Work from the Pre-Pop period circa 1956-1957

Provenance : 
- Andy Warhol Estate, New York
- The Andy Warhol Foundation for the Visual Arts, New York

Exhibitions :
- Andy Warhol Now, Museum Ludwig, Cologne, December 12, 2020 to June 13, 2021
- Andy Warhol, Art Gallery of Ontario (AGO), Toronto, July 17 - October 24, 2021
- Andy Warhol, Aspen Art Museum, November 23, 2021 to March 27, 2022

Literature :
- Museum Ludwig 2020, Museum Annual Program Booklet, Cologne, reproduced on p. 42 
- Andy Warhol Now by Yilmaz Dziewior and Gregor Muir, exhibition catalog for Museum Ludwig, Verlag der Buchhandlung Walther König, Cologne, 2020, described on p. 212
- referrenced in The Andy Warhol Catalogue Raisonné in preparation by The Andy Warhol Foundation for the Visual Arts  

Before becoming the major artist of Pop Art, Andy WARHOL made several series of drawings with a ballpoint pen or fountain pen that revealed his great sensitivity as a draftsman.

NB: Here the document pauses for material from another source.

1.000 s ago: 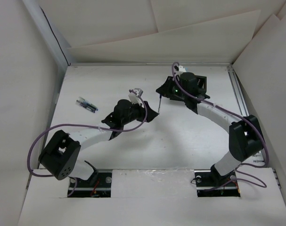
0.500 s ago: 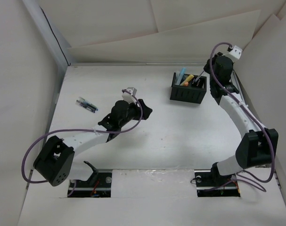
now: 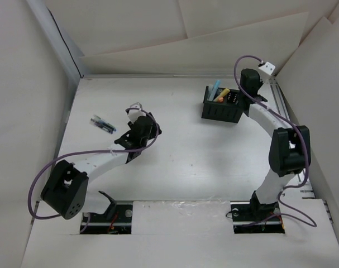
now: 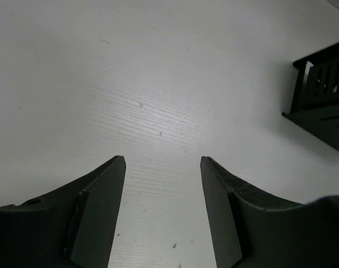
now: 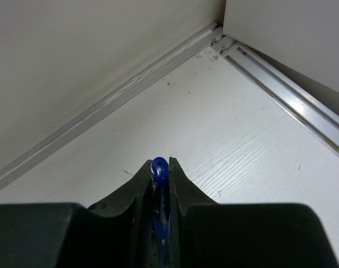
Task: Sort the stationery into containers
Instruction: Place the pen in the storage box.
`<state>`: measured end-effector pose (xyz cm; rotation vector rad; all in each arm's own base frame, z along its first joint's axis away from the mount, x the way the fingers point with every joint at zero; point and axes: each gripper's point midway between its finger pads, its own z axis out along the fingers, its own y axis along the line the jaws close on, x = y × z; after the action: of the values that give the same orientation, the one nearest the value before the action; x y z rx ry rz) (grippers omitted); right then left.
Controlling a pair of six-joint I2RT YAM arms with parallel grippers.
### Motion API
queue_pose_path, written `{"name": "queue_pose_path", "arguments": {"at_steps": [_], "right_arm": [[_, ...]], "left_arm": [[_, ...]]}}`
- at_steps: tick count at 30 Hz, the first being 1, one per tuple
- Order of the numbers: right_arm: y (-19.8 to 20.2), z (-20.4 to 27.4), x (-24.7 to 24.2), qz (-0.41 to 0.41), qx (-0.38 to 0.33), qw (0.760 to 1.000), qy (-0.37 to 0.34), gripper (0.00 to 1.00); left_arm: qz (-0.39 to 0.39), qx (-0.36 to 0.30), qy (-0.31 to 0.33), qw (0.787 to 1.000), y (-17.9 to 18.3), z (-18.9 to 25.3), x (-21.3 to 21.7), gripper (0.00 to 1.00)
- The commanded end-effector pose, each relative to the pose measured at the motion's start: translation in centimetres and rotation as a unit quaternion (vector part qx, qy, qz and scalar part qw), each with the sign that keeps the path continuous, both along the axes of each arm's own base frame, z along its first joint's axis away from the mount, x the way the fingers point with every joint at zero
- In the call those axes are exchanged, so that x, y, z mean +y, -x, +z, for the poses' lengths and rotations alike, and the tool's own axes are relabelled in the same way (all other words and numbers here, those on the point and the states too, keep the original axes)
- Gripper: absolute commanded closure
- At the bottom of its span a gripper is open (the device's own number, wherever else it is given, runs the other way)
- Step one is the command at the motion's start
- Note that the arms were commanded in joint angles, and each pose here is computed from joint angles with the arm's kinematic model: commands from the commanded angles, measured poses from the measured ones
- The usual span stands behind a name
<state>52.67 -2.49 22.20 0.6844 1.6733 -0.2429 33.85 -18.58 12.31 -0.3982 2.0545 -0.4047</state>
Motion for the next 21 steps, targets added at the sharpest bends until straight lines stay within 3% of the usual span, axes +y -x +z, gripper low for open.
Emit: {"name": "queue_pose_path", "arguments": {"at_steps": [1,2,6,7,10,12,15,16,18,21], "right_arm": [[-0.6,4.3,0.3,-0.017,-0.063,0.998,0.004,0.94],[-0.4,3.7,1.5,-0.009,-0.056,0.998,0.005,0.92],[0.6,3.5,3.1,0.007,-0.055,0.998,0.001,0.61],[0.9,3.6,3.7,0.012,-0.059,0.998,-0.006,0.48],[2.3,4.0,4.0,0.024,-0.061,0.997,-0.027,0.29],[3.0,4.4,4.2,0.035,-0.065,0.997,-0.036,0.21],[5.1,6.0,4.4,0.050,-0.078,0.994,-0.053,0.20],[6.0,5.4,4.5,0.060,-0.068,0.994,-0.055,0.23],[7.7,7.5,4.5,0.078,-0.096,0.990,-0.069,0.48],[9.5,9.1,5.1,0.120,-0.113,0.983,-0.076,1.00]], "left_arm": [[0.090,-0.011,-0.001,0.996,-1.8,1.8,1.8,0.48],[0.101,0.004,-0.013,0.995,-2.0,0.9,1.9,0.48],[0.157,0.021,-0.016,0.987,-3.8,1.3,2.9,0.51],[0.166,0.026,-0.016,0.986,-4.1,1.1,3.3,0.51],[0.185,0.042,-0.002,0.982,-4.9,0.2,4.9,0.51],[0.186,0.042,0.018,0.982,-5.6,0.4,5.3,0.52],[0.212,0.047,0.028,0.976,-6.0,-0.1,7.6,0.52],[0.217,0.044,0.034,0.975,-6.1,0.3,8.2,0.52],[0.239,0.050,0.048,0.968,-6.3,-0.2,10.4,0.52],[0.278,0.062,0.073,0.956,-6.8,-0.8,14.0,0.56]]}}
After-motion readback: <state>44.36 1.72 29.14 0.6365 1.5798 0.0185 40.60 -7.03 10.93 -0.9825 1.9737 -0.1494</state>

In the mid-fifties, WARHOL's style was already very assertive and was characterized by pure line and by the synthesis of the subject reduced to the essential. The details are eliminated, the line is clear and unrepentant. In these linear drawings, WARHOL was inspired by both the technique and style of Matisse and Cocteau whom he admired.   
Throughout his life, WARHOL was fascinated by the male body in his drawings, silkscreens, acrylics, Polaroids and most of his film work. This attraction is particularly evident in his linear drawings of the mid-fifties, which have as subjects young men from his entourage or anatomies of the male body.

In 1956, WARHOL held one of his first solo exhibitions of drawings in New York at the Bodley Gallery, which he entitled Drawings for a Boy Book. The drawings from this period have a delicacy and tenderness that is unique in the artist's work and are among his most personal and sensual.